# Normal Means of Grace and Cutting Edge Missions



## Sebastian Heck (Jun 11, 2007)

We are a team of Christians comitted to planting a confessional Presbyterian &Reformed church in post-Christian Germany. As you can see on our website (reformation2germany.wordpress.com), we are also thoroughly comitted to a "normal means of grace" philosophy of ministry.

The thing we are wrestling with is how to do cutting edge church planting in a postmodern, post-Christian environment (such as Western Europe, particularly Germany) with such an emphasis on the biblical, normal means of grace? 

To put it bluntly, I am under the impression that some "normal means of grace" advocates in Presbyterian circles do well as pastors somewhere in the deep south of the U.S., or somewhere in a 400 year old church in Scotland. But what would they do in a university town in Germany? Just announce where and when the newest church in town is going to hold its first service and expect the Lord sovereignly to bring the masses into the church as he sees fit?
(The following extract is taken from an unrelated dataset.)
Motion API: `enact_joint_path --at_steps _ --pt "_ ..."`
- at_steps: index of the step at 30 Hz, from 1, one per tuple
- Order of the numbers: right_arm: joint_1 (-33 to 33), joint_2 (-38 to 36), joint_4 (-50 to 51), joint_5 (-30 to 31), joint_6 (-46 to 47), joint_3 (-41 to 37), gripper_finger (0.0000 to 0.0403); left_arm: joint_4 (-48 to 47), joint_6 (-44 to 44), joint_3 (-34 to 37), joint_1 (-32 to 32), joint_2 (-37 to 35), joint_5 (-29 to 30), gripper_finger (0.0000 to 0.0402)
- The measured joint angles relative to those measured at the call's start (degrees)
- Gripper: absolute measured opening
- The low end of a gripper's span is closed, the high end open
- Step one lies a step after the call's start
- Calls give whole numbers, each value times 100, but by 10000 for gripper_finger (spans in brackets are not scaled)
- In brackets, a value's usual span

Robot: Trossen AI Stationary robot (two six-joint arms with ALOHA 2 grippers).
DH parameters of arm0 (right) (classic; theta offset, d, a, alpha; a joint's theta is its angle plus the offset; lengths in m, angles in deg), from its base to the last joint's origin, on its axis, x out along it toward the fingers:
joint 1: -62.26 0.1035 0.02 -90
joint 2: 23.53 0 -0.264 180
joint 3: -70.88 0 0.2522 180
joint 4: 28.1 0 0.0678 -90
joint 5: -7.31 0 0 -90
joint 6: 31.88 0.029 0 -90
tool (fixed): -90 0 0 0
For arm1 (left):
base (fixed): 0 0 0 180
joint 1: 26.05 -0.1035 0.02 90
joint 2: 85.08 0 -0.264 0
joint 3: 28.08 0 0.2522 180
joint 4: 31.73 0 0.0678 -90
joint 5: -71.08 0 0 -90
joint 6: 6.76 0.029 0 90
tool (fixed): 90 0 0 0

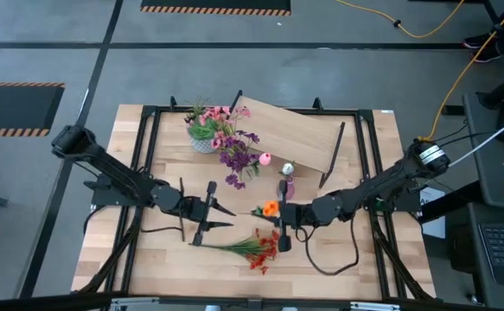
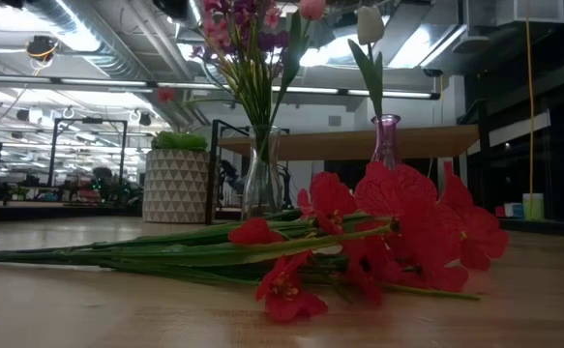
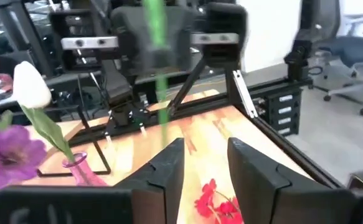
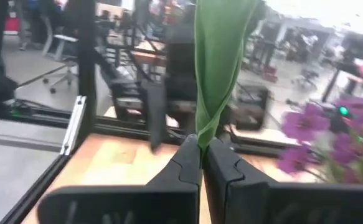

I am looking for your thoughts on a balance between a theologically driven, sovereignty-of-God based, normal means of grace approach to ministry in post-Christian Europe and a strong evangelistic church planting endeavor that actually does something and reaches someone.
Any thoughts?


----------



## SRoper (Jun 11, 2007)

I don't have much to offer, but don't forget that you do have liberty with the circumstances of worship. Consider, for example, the time you hold worship on the Lord's Day. I know the church plant Thomas Gemeinde has decided to hold their worship service at 16:16 (a reference to Matthew 16:16). I thought that was kind of silly at first, but then I realized that the elders of a church do have the authority to decide what time to hold the service. I guess be cautious that you aren't importing American ways of doing church without careful consideration.


----------



## turmeric (Jun 11, 2007)

Most church plants I've heard of in the States start as a Bible study, then when there's enough people and interest, they start holding a small service probably in someone's home on Sunday while they look for a larger public place. The Bible study people are the first to start bringing more and more people. You have to do a lot of outreach and pavement-pounding at first.


----------



## Puritan Sailor (Jun 12, 2007)

Since you are in a post-Christian culture, and you are surrounded by people so ignorant of what Scripture teaches (much like America now, even in the South) it will take time to see your seeds grow. It could take alot of time. Remember, many of the churches Paul started were very small. It took time for them to grow and spread. It could take generations. Your little group could end up being like the Hussites or Lollards, spreading the seed of the Word that will be reaped generations later. If you find yourself in that condition, then be content with it and let God sow and reap as he so pleases through your ministry. And always intercede not just for your church plant but for the future generations of your land. God will not only use your outreach to plant seeds but also your prayers.


----------